[Start of Attachment]
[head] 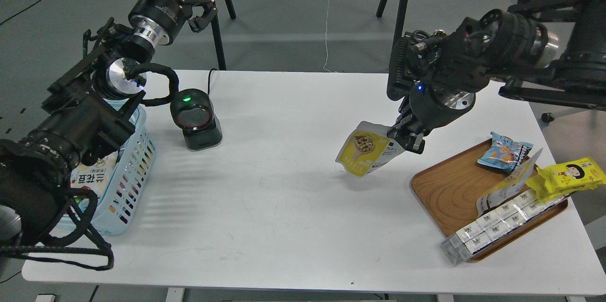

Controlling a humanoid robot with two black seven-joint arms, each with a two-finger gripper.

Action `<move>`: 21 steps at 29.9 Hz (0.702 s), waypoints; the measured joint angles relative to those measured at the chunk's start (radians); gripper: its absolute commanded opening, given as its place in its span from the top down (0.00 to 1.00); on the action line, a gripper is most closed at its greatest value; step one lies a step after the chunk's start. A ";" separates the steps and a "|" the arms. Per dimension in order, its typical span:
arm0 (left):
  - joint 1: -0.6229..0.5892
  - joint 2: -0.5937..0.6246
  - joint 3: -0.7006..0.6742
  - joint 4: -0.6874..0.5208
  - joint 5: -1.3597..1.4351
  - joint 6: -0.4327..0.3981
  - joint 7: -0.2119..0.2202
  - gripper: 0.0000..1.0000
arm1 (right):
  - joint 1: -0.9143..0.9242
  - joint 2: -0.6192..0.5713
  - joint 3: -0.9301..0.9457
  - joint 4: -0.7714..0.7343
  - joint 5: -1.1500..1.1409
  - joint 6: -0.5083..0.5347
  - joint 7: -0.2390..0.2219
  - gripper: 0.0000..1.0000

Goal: Scan snack and place in basket
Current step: 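Lift the yellow pouch and carry it toward the barcode scanner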

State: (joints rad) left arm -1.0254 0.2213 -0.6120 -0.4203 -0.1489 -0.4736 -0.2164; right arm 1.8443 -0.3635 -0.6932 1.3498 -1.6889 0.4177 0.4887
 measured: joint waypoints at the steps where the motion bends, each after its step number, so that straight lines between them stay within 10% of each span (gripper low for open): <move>1: 0.000 -0.001 0.000 0.000 0.000 -0.001 0.000 0.00 | -0.003 0.015 0.000 -0.002 0.011 -0.002 0.000 1.00; 21: 0.006 -0.006 0.000 0.024 -0.001 -0.006 -0.001 0.00 | -0.079 0.261 0.032 -0.133 0.055 -0.010 0.000 1.00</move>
State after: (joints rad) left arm -1.0189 0.2158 -0.6125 -0.3962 -0.1496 -0.4801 -0.2179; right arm 1.7651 -0.1025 -0.6611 1.2171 -1.6337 0.4081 0.4886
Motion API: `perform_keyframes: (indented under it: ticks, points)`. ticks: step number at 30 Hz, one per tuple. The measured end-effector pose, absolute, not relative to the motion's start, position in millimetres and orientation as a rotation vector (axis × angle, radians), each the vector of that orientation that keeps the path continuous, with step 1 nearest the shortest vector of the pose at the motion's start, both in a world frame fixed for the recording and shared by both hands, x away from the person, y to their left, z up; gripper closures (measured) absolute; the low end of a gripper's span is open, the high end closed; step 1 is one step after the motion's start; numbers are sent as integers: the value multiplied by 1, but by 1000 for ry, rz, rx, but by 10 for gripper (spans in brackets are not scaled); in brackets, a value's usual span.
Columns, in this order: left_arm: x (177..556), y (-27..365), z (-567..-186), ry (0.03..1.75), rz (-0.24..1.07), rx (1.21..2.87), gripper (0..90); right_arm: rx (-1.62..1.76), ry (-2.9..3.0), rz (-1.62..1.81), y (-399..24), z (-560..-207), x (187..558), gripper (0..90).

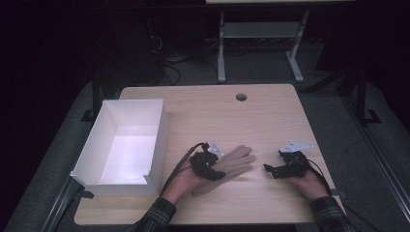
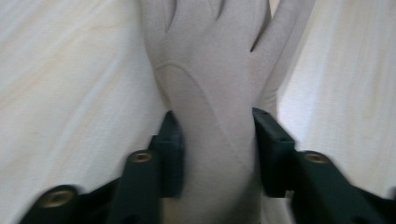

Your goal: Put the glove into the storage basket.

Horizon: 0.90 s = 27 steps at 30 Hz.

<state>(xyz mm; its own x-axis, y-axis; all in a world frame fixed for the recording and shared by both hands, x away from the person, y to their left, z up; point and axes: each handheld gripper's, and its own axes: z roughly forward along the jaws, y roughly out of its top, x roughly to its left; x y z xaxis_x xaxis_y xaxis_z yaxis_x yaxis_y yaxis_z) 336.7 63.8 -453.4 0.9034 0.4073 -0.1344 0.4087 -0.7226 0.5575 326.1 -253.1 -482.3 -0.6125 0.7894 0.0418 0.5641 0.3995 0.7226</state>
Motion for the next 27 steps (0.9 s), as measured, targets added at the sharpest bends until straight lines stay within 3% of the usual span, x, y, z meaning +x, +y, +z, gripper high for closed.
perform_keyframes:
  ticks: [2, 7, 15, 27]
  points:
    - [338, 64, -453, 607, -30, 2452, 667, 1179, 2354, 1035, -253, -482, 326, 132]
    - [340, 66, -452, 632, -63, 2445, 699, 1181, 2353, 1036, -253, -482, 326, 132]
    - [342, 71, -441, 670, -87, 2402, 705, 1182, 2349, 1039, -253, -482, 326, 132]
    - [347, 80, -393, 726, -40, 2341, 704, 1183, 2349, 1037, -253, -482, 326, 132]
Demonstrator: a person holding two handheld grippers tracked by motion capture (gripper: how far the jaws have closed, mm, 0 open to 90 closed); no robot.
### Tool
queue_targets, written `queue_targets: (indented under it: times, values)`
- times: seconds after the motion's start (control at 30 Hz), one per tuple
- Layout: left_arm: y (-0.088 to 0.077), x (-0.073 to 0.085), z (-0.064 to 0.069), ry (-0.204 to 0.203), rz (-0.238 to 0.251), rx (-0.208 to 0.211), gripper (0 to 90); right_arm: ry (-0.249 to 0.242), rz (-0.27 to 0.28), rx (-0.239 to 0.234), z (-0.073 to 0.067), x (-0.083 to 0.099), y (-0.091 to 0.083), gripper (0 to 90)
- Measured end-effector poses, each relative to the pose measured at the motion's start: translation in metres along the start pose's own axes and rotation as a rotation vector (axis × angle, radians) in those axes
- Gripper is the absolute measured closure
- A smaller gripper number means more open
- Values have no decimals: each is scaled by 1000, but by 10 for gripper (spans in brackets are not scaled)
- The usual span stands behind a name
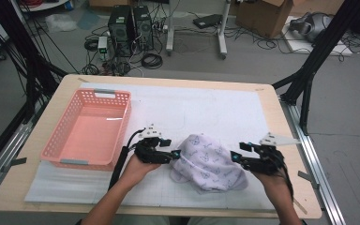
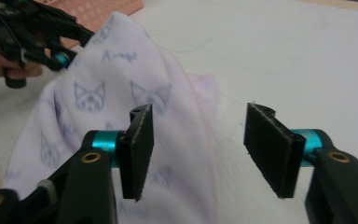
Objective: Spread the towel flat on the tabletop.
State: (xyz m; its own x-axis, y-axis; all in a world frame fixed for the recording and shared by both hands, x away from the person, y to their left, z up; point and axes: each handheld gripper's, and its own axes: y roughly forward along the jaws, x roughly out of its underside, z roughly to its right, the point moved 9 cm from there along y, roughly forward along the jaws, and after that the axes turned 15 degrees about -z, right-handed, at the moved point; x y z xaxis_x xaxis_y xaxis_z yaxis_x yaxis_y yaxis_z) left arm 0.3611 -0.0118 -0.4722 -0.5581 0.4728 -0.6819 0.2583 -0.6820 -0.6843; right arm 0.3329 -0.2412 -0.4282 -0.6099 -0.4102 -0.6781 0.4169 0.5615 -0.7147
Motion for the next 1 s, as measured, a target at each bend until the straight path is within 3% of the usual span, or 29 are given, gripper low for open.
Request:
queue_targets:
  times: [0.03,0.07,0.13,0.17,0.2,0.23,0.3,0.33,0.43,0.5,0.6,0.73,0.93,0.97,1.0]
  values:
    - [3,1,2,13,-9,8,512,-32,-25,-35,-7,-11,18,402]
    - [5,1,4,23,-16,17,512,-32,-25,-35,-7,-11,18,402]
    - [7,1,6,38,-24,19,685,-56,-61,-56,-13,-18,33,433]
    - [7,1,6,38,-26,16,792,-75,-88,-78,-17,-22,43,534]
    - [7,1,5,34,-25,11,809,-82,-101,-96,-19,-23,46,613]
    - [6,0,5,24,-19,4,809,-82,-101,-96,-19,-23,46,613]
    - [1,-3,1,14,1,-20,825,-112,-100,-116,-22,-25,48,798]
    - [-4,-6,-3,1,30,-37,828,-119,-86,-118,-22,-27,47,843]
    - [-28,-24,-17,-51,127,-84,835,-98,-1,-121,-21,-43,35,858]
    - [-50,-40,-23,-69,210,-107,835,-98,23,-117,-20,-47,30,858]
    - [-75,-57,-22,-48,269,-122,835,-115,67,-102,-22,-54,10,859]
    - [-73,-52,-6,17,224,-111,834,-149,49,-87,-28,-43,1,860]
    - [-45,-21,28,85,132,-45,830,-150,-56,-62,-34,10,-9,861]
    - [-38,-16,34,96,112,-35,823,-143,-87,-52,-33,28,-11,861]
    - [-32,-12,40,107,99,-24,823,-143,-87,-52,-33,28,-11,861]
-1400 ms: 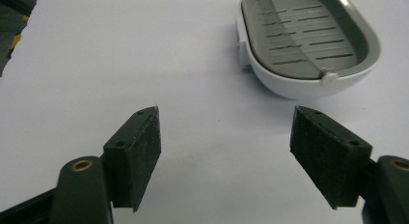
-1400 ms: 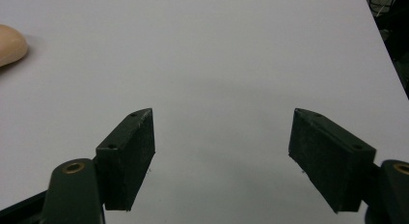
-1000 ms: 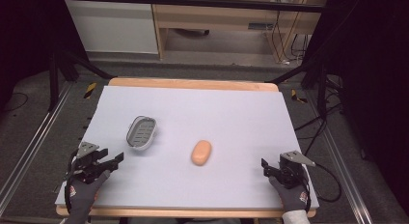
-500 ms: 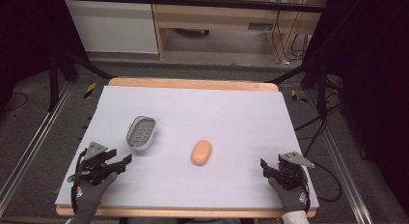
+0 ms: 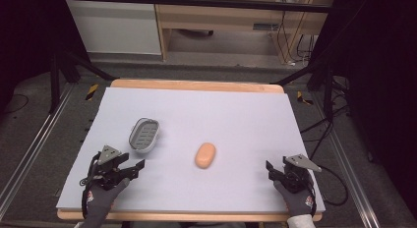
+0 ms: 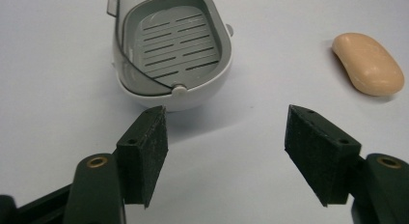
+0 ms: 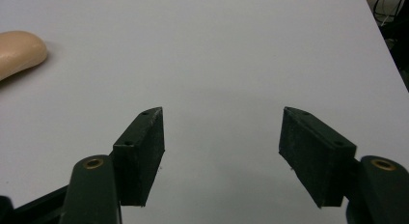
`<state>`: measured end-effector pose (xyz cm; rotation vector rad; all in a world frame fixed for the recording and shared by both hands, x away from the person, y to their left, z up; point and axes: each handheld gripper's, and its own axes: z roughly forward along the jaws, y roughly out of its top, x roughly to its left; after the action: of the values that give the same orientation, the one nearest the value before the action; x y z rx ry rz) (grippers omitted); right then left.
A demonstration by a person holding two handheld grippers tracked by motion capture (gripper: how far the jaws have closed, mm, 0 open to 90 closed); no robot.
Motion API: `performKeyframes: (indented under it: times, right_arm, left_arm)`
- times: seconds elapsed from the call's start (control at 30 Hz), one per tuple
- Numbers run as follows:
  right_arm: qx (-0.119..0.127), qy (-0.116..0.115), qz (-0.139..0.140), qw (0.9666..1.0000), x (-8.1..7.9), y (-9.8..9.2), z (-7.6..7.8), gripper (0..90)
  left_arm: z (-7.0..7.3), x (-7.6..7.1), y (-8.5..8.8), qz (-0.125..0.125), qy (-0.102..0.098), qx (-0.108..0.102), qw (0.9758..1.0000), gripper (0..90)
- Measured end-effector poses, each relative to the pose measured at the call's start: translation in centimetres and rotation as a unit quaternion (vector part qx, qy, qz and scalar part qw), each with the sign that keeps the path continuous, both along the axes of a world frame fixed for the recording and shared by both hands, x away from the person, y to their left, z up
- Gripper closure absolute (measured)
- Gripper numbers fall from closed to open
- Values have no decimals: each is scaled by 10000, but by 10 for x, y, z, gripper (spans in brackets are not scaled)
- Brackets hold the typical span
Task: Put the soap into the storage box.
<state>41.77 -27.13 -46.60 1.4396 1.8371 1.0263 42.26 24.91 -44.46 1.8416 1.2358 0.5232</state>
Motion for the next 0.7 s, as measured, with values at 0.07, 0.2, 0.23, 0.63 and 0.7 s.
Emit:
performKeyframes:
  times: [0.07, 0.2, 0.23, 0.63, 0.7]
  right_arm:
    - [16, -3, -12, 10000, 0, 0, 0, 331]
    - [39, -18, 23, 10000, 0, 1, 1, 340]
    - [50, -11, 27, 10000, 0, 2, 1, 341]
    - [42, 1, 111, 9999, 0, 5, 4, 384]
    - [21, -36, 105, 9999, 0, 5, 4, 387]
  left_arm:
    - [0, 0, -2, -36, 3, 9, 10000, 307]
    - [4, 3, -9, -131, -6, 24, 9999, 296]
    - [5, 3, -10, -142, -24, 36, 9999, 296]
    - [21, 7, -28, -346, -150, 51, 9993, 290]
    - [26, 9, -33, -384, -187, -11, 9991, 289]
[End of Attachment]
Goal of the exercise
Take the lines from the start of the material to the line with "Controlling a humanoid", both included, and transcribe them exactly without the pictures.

Solution for this task
[head] 

Controlling a humanoid robot with two black seven-joint arms, each with a two-finger gripper.

This completes the required output.